Tesla Autonomous day, from a AI engineers' perspective
TL;DRGreat progress from Tesla. Tesla is probably in par or even ahead of other self-driving company. However, L5/RobotTaxi is still very far away.
SummaryTesla's Autonomous Investor day talk is very interesting, to say the least. A weird ~1 hour loop video, followed by 2 amazing talks full of tech details about AI chip design and deep learning system from Pete Bannon and Andrej Karpathy, then one hour of unrealistically ambitious RoboTaxi picture from Elon.
The stock market sunk significantly in the following days, partially because of the recent fire in Shanghai, which is totally unnecessary, and partially because of the disappointing financial report, and in my understanding, partially because of the revenge from the investors who feel stupid of themselves after attending an unexpected tech talk they probably understand only 1%.
Jokes aside, the tech talks are awesome.

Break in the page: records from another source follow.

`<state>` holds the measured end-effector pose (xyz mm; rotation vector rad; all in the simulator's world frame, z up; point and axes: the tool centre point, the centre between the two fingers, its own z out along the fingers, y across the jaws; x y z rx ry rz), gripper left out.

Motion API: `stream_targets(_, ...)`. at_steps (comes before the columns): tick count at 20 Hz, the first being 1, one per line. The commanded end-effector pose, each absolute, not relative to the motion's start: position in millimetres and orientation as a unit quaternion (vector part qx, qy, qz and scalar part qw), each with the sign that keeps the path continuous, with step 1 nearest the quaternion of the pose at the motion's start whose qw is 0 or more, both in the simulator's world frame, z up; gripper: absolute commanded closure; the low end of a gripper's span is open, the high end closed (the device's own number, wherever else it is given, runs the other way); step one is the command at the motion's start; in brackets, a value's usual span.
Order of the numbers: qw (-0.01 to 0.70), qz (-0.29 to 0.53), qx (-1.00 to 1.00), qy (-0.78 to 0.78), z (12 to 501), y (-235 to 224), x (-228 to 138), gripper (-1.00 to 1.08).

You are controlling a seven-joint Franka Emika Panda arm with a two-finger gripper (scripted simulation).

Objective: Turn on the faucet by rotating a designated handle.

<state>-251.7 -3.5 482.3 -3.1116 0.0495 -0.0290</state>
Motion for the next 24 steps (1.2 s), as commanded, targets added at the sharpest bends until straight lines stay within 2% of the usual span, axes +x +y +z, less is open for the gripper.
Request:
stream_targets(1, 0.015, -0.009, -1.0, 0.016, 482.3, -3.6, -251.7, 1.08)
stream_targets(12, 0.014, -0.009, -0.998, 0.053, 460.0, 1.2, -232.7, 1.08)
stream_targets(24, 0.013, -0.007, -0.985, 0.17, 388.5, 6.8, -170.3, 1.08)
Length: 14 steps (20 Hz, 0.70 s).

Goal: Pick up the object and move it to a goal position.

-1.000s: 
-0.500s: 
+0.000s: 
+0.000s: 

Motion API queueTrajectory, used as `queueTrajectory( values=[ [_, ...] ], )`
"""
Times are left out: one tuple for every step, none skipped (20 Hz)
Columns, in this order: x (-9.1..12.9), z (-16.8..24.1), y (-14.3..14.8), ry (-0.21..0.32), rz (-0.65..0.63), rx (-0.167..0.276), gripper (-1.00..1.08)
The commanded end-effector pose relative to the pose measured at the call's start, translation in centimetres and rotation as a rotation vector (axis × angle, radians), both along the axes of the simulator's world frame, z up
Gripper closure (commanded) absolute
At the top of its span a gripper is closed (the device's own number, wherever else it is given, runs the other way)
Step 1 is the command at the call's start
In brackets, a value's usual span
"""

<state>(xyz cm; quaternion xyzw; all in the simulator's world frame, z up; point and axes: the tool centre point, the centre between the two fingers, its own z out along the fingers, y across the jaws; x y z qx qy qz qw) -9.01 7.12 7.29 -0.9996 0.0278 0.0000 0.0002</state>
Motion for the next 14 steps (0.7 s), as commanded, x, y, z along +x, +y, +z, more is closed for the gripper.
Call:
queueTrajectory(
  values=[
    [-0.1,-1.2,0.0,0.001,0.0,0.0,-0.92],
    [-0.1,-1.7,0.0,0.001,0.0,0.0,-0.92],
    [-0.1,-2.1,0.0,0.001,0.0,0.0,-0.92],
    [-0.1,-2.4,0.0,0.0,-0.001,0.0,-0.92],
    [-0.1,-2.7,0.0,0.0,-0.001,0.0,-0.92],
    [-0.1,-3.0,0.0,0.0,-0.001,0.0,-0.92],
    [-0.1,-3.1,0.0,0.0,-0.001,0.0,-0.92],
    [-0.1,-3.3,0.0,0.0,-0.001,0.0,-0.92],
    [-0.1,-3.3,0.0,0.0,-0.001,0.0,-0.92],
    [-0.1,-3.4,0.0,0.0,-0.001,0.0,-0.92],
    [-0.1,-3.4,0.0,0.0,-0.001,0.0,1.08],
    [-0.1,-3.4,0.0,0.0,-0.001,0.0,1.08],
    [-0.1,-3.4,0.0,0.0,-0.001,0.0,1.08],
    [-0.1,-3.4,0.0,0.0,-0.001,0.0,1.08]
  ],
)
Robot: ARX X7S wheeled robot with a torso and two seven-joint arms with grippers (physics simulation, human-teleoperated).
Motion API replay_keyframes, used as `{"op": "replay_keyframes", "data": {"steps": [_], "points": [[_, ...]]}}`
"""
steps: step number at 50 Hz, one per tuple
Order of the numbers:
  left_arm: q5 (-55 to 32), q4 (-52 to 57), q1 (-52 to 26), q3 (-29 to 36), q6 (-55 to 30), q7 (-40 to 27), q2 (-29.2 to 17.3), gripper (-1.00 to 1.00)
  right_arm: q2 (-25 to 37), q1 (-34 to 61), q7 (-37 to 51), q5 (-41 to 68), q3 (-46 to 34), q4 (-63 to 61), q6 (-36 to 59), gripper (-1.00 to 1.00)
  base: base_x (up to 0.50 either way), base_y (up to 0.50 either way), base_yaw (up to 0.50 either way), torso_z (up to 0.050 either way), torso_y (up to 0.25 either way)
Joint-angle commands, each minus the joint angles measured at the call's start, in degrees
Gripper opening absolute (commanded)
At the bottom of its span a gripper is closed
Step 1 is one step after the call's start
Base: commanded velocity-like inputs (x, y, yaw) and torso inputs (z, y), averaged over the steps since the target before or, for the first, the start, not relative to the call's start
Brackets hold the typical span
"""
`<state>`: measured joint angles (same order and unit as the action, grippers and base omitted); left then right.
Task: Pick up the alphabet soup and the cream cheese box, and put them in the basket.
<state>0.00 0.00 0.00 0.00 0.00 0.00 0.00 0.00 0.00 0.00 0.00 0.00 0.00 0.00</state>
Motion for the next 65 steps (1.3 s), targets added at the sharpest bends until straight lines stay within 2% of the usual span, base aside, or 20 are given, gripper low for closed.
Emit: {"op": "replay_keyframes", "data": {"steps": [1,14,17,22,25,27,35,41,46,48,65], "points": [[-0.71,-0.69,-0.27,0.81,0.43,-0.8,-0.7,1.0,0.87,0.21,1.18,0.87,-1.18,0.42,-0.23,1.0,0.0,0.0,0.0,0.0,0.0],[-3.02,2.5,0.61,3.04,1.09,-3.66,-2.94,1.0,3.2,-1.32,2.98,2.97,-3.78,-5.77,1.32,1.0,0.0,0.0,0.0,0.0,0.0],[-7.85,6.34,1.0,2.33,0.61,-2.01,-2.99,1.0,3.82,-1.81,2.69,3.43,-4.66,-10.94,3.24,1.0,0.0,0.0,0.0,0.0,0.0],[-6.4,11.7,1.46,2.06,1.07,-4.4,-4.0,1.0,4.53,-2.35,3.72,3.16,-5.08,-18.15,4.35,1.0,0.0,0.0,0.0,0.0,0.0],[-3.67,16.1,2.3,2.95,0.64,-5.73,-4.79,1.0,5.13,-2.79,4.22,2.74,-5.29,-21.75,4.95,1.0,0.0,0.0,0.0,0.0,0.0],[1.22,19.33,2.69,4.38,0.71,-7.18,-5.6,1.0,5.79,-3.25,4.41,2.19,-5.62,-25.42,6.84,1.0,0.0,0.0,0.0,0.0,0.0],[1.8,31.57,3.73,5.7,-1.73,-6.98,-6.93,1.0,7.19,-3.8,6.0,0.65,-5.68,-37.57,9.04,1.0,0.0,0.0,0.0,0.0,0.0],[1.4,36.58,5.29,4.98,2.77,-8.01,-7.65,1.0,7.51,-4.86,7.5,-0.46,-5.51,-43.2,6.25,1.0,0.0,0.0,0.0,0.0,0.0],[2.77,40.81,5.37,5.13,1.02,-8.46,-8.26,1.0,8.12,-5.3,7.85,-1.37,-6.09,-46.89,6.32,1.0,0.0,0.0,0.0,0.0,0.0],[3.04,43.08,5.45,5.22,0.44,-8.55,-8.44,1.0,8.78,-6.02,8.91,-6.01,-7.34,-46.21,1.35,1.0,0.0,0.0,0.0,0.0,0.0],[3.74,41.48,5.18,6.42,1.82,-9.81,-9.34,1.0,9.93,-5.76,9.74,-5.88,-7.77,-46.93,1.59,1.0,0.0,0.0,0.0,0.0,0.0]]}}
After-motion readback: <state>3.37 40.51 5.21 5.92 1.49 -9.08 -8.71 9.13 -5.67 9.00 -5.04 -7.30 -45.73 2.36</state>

It shade lights on lots of details and progress about Tesla's self driving work, and probably place Tesla to the frontline of self driving application and research(maybe, let's see what Google will release in IO 2019)
Disclosure about me: degree in Physics, software engineer in major silicon valley tech company, worked on machine learning for more than 5 years, Tesla Owner, and bought a tiny bit of Tesla stock after bought the Tesla and experience how good the car is.
Lidar is dead
This is one part of Elon's big word I agree with.
For the perception part of a self-driving system, it is all about how machine learns about the surround world(there is a van going at this speed and that direction, ...).The current Tesla way is based on computer vision, which is based on artificial neural network(NN). The other companies(Waymo, Uber, drive.ai, etc) are based on Lidar, which use laser to read depth data directly from surrounding world. All system uses NN now, but Tesla is almost the only one solely relies on it.
To be clear, the technology and theory about NN is there for a few decades. But the actually ability to train and deploy a useful NN, especially one that works well on computer vision, is pretty young. When Google starts self-driving project in 2009, NN is far from ready for that and that's why they chose Lidar, which is pretty mature at that time, but still pretty expensive, even today.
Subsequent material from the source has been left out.